*** Dataset section Section Begins ***

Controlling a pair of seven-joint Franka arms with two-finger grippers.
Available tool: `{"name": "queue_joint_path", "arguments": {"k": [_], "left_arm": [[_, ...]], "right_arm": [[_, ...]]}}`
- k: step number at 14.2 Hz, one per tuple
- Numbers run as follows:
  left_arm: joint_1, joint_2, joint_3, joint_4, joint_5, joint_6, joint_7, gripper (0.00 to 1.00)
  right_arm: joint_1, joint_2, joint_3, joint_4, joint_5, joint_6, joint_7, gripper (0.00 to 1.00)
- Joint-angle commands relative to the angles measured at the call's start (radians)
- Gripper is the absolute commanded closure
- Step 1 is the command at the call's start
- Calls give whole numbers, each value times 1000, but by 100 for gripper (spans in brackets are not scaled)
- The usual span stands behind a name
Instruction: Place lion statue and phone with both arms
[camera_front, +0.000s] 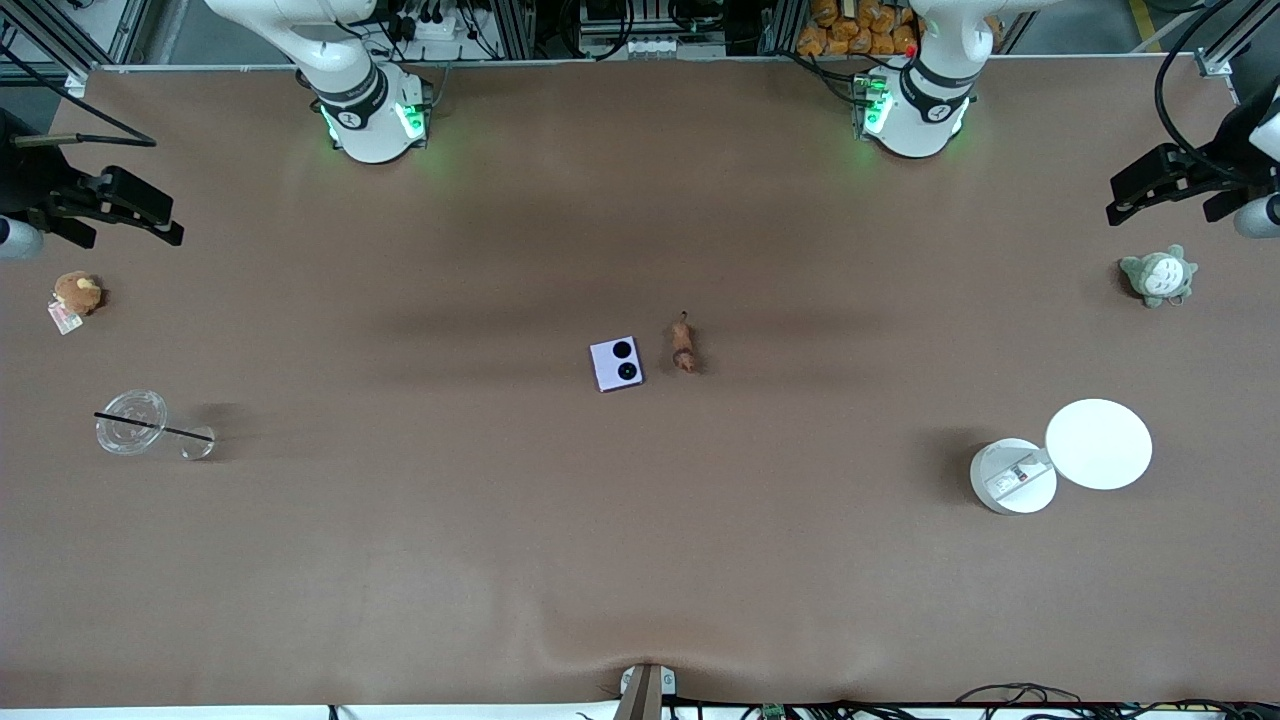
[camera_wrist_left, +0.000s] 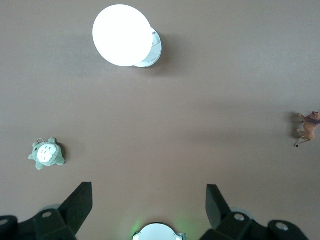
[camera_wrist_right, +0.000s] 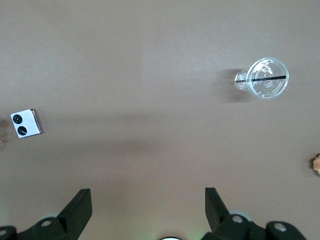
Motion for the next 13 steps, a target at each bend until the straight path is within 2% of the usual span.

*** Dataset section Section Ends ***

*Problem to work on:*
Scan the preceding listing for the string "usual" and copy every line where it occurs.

*Exercise solution:*
- The usual span stands behind a name
Motion for the next 13 steps, a target at each bend until the straight path is within 2% of the usual span.

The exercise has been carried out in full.